#### Task directions:
All lines of the material below that include the string "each" are to be copied.

#### Collected material:
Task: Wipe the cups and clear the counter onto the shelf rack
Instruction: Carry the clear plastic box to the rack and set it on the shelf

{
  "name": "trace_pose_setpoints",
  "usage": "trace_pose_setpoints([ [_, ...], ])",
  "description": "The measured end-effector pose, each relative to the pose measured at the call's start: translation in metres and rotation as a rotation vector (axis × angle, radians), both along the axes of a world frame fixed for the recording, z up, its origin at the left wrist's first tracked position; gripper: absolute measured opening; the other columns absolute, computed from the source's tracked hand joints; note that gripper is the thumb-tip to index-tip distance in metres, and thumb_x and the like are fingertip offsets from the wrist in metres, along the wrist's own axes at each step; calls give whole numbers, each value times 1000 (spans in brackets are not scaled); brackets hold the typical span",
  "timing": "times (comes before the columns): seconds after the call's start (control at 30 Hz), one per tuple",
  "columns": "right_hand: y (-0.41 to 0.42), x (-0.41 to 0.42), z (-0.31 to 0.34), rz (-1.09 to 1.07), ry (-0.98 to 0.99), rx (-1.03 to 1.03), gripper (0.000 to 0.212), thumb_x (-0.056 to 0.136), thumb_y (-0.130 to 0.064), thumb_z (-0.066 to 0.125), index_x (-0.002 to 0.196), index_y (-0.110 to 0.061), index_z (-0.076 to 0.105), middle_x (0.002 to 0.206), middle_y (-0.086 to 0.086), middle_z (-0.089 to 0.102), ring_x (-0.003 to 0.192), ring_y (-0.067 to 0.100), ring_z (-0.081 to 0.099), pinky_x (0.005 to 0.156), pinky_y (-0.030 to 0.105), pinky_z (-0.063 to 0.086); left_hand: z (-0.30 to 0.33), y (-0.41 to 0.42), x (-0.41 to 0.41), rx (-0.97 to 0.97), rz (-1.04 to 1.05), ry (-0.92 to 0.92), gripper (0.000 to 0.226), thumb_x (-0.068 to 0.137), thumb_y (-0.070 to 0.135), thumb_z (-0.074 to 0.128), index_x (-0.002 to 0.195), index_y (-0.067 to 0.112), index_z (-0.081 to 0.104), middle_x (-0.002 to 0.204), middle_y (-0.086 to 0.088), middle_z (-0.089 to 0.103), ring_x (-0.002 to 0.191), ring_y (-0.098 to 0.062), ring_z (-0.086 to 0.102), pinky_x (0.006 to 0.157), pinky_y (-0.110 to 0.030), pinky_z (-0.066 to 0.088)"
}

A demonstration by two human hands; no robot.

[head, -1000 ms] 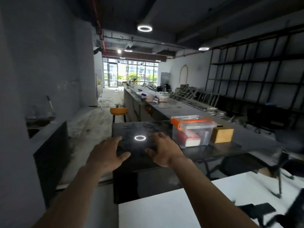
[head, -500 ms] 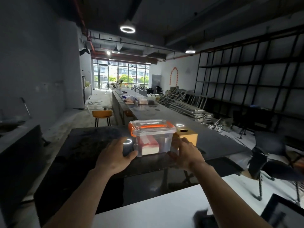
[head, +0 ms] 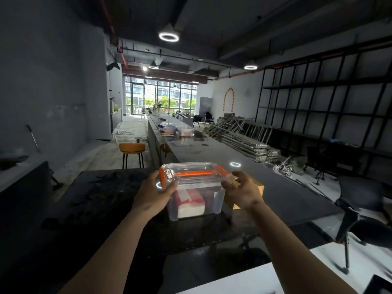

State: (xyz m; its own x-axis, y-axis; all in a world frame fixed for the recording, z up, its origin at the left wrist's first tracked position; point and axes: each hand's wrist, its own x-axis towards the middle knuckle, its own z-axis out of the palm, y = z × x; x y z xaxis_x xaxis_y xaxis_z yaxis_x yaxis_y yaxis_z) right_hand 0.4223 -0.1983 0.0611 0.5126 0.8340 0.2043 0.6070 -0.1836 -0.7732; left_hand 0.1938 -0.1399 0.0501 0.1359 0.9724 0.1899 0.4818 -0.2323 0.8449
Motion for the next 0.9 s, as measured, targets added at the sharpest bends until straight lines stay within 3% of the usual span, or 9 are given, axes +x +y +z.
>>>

#### Written solution:
  "description": "The measured end-effector pose, each relative to the pose measured at the call's start: translation in metres and rotation as a rotation vector (axis × angle, radians), both along the axes of a world frame fixed for the recording, z up, its origin at the left wrist's first tracked position; gripper: absolute measured opening; the other columns absolute, computed from the source's tracked hand joints; note that gripper is the thumb-tip to index-tip distance in metres, and thumb_x and the like are fingertip offsets from the wrist in metres, along the wrist's own axes at each step; calls give whole numbers, each value times 1000 (spans in brackets are not scaled); brackets hold the typical span",
State: (xyz m; its own x-axis, y-axis; all in a world frame fixed for the recording, z up, its origin at the left wrist's first tracked position; point and axes: each hand's wrist, its own x-axis towards the middle knuckle, its own z-axis out of the palm, y = z × x; x y z xaxis_x xaxis_y xaxis_z yaxis_x yaxis_y yaxis_z) right_hand 0.4223 -0.1983 0.0611 0.5126 0.8340 0.2043 0.6070 -0.1836 -0.7732; left_hand 0.1938 -0.1399 0.0501 0.1359 0.9724 0.1899 0.4818 -0.2323 0.8449

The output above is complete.